> Modularity tends to obviate the need for large, atomic refactorings.
"Tends to".
But when you're dealing with code at Facebook's scale, things that "tend not to happen" actually happen quite a lot. In fact, you must plan for them as a matter of course.
So yes, modularity is great, and I because I'm a nice guy I assume Facebook aren't a pack of idiots and that they're writing nice modular code. But even if that's the case, in an organization of Facebook's size you still need to make widespread, atomic refactorings on a regular basis.
I know this from experience, because I work at Google (much larger codebase than Facebook) on a low-level piece of our software stack. We face these issues regularly and while working in a single repo has its drawbacks, it also has real advantages.
Perhaps I don't understand the whole situation here. I hear "all of our code is in one repository" and I think "GMail and Google Maps are in the same repository, in the same repository with GoLang, in the same repository with AdWords."
The more I think about it, the more I think your post reveals a lack of maturity in our industry that lends credence to the pro-engineering-licensing argument that I've argued against many times on my own. That everyone can be so cavalier about this topic.
Because the fact that your companies are so large is EXACTLY why it makes no flipping sense that you're running gigantorepository. You have so many products, so many projects going on, that I just really have a hard time believing that it was disciplined software development that led to all of your code being so interdependent.
But the part that started getting under my skin was the fact that we aren't talking about Bob's Local Software Consultancy here. We're talking about two companies that touch the lives of hundreds of millions, perhaps even billions of people in the world.
If OpenStreetMap doesn't have their code in the same repository as Postgres, Linux, and DuckDuckGo, then there is no excuse for the Facebook Android App to be in the same repository as HHVM.
I think you have this picture in your mind of just one big pile of spaghetti code. The truth is way more nuanced. All the code may be in one big repository, but that doesn't mean it is not well-managed. The code is still modular; code is managed in libraries with clean APIs, and so on.
But whether you keep your code in one big repository or many small repositories, you still need to track and manage those the dependencies between the various parts.

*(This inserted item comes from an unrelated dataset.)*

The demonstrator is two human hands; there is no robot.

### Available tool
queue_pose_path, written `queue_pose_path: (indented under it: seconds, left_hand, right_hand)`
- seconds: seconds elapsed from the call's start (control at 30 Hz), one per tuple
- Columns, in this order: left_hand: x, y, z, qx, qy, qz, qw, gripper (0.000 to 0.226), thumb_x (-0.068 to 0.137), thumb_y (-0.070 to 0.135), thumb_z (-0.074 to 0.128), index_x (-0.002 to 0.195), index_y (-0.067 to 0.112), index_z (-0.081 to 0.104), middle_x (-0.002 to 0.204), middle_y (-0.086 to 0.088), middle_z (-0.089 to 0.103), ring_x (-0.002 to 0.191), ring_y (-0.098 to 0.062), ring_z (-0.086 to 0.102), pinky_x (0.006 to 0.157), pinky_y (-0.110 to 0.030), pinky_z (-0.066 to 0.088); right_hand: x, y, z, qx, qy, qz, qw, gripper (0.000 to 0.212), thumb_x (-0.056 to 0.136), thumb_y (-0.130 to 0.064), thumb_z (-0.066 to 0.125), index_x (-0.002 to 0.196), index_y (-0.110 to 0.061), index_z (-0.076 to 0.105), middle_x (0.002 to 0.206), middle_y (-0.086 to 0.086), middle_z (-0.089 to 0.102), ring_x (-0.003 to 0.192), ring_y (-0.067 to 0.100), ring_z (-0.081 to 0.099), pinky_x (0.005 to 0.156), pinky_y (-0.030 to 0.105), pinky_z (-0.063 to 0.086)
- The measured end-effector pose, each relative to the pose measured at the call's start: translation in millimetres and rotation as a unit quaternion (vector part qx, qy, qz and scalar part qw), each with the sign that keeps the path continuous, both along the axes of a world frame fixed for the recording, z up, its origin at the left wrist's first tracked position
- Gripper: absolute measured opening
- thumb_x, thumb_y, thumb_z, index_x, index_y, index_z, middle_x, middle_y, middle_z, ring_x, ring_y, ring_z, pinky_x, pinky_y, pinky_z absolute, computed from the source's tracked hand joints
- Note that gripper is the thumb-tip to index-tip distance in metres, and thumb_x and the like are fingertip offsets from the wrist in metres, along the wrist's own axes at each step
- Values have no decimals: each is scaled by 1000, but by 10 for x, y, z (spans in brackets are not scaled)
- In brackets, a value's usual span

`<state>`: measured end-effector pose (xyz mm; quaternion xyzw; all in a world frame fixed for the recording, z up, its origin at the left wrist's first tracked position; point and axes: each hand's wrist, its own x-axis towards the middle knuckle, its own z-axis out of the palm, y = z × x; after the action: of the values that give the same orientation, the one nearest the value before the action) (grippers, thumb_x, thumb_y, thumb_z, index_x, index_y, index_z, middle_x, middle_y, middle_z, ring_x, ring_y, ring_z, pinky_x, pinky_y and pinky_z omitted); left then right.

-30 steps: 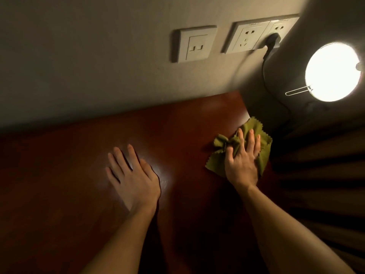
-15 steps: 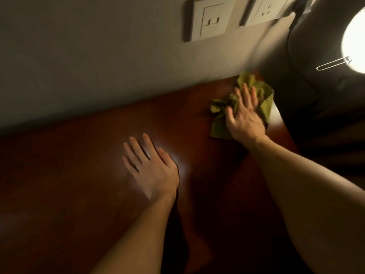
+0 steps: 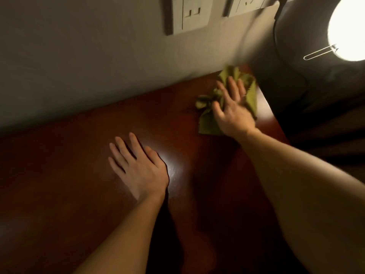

For instance, when a bug is discovered in library X, you need to know which binaries running in production were compiled against a buggy version of that library. At Google we can say "A bug was introduced at revision NNNNN and fixed at revision MMMMM. Please recompile and redeploy any binaries that were built within that range." (And we have tools to tell us exactly which binaries those are.) This is something that using One Giant Repository gives us for free.
If you were taking the many-small-repos approach, for any given binary you'd need to track the various versions of each of its dependencies. You'd also need to manage release engineering for each and every one of those projects, which slows progress a lot (although we do have a release process for really critical components).
But like I said, there are relative advantages and disadvantages to either approach. To write software at this scale requires tools, processes, and good communication. Where you keep your code, at the end of the day, is actually a pretty minor concern compared to all the other stuff you need to do to ship quality products.
No, you're giving me the right picture, and it's mostly the picture I thought it was.
These issues are the same issues the rest of us in the world have to deal with when working with your APIs. Someone in one of the sibling comments has linked to an article discussing Bezos giving the command from on-high that Amazon would dog-food all of its APIs.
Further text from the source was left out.